I used to be 6 years outdated once I first had the aware thought that I used to be a inventive. I used to be doing this portray in school, and it gained the principal sticker award… And it’s like, it twigged, ”Oh, I’m good at one thing right here!”
![“Travelling the Ancient Land”, Indigenous Aboriginal painting by Safina Stewart](https://99designs-blog.imgix.net/blog/wp-content/uploads/2022/07/Travelling-the-Ancient-Land_s_Safina-Stewart_Indigenous-art-copy-960x640-1.jpg?auto=format&q=60&fit=max&w=930)
But it surely wasn’t simply that different individuals seen that I had a present. I acknowledged that I skilled pleasure once I was making this art work. It was this expertise that got here from deep, inside my very being. This effervescent over of happiness and I couldn’t assist however to pay attention, to focus, and to deliver steadiness to the composition.
Have been there any challenges or pivotal moments that formed you as an artist?
I used to be at all times making issues as a child—out of something I may get my palms on—and we weren’t properly off. We couldn’t afford birthday presents and Christmas presents, so we might make issues—our complete household. We’d present love by making compared to exhibiting love by buying.
There have been good experiences of discovering my peace, solitude and my grounding as a toddler within the making of issues. However that was additionally the realm the place I used to be most attacked once I was going by faculty, the place I felt most damaged down by both artwork lecturers or by vital phrases from different college students. And so it was turmoil at instances. It was the deep water that I needed to be in, however plenty of tossing currents.

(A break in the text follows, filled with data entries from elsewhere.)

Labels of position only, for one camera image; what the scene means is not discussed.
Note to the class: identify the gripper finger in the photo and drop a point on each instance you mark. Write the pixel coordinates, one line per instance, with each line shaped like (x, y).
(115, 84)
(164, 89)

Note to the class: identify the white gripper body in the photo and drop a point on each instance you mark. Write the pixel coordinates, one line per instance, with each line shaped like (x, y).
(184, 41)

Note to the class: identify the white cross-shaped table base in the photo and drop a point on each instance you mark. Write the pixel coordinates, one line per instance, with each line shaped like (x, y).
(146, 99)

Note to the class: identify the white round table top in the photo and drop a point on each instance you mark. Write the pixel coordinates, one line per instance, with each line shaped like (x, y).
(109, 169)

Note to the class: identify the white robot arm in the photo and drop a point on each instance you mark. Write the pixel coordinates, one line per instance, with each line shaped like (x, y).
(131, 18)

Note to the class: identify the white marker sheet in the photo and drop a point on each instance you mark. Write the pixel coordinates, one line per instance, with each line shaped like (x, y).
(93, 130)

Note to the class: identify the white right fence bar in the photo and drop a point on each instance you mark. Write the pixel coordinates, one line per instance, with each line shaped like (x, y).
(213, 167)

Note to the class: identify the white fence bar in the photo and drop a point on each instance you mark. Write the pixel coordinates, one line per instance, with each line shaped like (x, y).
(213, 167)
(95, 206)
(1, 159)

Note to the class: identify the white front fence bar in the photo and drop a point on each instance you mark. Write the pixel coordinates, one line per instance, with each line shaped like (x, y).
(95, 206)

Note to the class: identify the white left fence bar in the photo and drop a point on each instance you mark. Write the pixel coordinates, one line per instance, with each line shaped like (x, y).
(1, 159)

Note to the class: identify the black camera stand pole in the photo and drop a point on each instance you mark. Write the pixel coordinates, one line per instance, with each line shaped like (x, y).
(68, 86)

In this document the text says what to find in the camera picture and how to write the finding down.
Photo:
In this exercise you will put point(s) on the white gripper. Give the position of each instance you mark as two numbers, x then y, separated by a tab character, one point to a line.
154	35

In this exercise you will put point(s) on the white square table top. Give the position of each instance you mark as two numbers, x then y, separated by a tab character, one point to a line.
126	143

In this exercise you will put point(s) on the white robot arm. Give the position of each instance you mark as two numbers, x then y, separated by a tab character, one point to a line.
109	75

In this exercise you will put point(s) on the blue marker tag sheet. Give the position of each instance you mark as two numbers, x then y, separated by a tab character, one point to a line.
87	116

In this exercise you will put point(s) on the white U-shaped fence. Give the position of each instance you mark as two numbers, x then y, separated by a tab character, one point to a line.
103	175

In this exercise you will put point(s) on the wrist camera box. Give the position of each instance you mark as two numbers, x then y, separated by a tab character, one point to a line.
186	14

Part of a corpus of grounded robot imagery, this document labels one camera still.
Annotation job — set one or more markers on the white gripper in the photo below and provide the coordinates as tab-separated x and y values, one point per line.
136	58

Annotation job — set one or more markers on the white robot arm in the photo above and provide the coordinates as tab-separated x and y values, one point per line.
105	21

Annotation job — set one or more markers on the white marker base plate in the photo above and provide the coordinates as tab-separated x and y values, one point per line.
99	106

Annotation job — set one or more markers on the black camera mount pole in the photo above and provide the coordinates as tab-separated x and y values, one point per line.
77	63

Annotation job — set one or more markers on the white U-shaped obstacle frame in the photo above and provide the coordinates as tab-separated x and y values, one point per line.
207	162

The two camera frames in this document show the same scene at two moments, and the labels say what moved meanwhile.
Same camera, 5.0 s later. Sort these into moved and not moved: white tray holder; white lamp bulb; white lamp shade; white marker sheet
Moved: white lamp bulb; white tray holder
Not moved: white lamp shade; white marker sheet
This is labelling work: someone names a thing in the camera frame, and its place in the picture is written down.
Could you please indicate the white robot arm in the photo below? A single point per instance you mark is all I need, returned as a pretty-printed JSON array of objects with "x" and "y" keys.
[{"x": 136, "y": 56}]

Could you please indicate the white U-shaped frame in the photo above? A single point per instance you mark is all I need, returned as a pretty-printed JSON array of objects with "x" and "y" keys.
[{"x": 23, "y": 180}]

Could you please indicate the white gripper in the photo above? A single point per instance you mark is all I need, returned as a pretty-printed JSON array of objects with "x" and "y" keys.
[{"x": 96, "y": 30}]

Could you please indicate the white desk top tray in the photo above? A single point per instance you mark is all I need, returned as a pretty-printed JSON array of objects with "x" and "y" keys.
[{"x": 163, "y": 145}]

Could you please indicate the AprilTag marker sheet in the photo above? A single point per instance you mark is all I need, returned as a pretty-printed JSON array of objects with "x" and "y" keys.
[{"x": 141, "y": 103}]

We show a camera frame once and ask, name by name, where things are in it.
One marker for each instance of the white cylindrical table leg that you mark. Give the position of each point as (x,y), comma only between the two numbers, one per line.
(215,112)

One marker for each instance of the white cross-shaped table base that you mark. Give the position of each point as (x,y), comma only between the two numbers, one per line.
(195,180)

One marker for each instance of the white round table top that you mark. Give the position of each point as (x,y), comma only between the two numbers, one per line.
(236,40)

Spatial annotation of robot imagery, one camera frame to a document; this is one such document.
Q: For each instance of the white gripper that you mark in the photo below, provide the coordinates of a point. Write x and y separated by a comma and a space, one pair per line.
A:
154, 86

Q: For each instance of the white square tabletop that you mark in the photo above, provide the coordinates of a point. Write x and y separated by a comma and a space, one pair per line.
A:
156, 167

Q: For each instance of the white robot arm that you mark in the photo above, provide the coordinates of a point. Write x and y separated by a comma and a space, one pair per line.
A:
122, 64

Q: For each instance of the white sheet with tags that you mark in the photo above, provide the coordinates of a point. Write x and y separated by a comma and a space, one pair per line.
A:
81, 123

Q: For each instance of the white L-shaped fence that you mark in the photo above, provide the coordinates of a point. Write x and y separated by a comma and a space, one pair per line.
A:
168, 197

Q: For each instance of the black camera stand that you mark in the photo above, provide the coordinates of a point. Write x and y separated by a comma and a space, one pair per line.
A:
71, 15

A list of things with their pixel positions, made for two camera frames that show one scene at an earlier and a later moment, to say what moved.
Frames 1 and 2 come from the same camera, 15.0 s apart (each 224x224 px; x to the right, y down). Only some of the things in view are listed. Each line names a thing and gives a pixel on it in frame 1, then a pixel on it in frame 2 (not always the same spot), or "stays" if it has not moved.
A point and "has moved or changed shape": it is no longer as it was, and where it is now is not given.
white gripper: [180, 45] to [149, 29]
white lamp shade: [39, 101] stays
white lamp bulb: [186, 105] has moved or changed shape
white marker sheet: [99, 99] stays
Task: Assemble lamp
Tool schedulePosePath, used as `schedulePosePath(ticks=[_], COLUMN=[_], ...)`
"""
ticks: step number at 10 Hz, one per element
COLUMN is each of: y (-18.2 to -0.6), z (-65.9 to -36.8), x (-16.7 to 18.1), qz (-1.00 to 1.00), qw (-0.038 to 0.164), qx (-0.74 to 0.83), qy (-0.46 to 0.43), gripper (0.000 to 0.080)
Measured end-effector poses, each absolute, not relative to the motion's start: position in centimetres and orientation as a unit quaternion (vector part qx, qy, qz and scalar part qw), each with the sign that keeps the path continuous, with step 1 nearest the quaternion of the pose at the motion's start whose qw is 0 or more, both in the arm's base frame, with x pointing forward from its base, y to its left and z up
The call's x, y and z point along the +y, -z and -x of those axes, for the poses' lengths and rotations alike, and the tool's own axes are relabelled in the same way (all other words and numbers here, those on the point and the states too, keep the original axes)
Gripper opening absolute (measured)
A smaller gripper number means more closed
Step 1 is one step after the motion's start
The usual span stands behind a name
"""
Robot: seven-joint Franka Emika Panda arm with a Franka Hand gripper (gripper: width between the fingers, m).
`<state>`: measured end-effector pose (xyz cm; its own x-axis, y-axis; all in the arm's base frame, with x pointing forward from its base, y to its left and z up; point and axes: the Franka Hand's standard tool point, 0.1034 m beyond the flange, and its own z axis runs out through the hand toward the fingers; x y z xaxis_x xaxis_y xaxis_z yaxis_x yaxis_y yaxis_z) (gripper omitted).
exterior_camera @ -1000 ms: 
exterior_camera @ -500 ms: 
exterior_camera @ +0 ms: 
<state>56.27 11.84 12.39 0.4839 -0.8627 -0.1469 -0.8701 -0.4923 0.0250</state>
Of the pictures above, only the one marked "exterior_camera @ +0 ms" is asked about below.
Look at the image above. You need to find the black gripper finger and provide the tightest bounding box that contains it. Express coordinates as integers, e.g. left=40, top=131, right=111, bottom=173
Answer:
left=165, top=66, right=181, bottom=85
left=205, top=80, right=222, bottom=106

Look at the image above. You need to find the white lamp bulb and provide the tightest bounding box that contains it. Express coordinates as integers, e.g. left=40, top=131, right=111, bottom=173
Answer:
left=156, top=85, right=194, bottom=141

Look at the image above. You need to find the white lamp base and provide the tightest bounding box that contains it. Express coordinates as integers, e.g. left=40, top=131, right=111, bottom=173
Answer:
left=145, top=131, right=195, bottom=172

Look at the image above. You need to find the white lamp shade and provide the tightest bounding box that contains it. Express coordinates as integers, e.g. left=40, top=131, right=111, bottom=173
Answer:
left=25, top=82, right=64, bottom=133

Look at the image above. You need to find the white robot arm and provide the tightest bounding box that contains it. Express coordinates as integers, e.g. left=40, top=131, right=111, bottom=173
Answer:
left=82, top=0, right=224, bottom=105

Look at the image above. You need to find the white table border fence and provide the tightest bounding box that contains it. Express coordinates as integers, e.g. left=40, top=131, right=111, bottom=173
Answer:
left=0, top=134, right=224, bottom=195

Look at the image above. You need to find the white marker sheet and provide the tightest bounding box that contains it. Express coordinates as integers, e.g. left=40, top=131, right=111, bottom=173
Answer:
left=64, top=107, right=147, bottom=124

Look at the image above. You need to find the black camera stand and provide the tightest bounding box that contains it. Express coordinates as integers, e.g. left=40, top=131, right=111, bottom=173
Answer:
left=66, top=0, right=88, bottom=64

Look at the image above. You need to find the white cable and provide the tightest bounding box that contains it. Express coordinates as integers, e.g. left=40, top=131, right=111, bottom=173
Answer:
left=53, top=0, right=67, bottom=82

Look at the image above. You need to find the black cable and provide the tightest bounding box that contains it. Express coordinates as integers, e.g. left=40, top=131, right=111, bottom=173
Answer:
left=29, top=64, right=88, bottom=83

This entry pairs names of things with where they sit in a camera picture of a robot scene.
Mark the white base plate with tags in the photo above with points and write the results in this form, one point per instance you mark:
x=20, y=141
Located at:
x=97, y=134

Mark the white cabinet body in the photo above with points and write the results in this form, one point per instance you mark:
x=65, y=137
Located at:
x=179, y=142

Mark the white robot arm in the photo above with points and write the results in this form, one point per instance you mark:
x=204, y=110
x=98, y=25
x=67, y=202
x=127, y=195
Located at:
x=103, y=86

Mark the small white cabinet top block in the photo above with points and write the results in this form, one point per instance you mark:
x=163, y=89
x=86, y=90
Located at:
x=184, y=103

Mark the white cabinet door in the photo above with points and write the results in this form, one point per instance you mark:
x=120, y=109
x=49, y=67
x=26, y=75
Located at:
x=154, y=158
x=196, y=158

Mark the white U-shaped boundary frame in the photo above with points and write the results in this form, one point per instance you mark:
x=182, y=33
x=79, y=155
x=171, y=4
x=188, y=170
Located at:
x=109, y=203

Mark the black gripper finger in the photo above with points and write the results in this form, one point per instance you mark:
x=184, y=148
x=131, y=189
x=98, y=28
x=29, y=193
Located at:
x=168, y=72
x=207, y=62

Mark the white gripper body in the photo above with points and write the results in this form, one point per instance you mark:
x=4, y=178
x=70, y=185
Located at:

There was identification in it. There was an expression of tradition. There have been tales all inside it. And but it was additionally a really dangerous place to be in. So once I have a look at that I believe it fashioned me and made me perceive that what I had was valuable and worthwhile and wanted defending and safeguarding.
Have you ever at all times painted [created art] as a occupation?
My Bachelor’s Diploma is in training. I used to be instructing for a couple of years, full-time. I had already been portray in my very restricted spare time, which was once I felt my guts, my spirit and my soul merging collectively and knew that I wanted to color….
![“The Intercessory Prayer”, Indigenous Aboriginal painting by Safina Stewart](https://99designs-blog.imgix.net/blog/wp-content/uploads/2022/07/Intercessory-Prayer.jpg?auto=format&q=60&fit=max&w=930)
After which I had a bit that Yr 12 college students in my faculty took as inspiration for a drama piece, they usually turned it into this magnificent drama in regards to the stolen generations and confronting a few of the injustices Aboriginal individuals confronted. And so they had used a bit of my artwork, which had nothing to do with stolen generations, however it had blood. It was known as “The Intercessory Prayer.”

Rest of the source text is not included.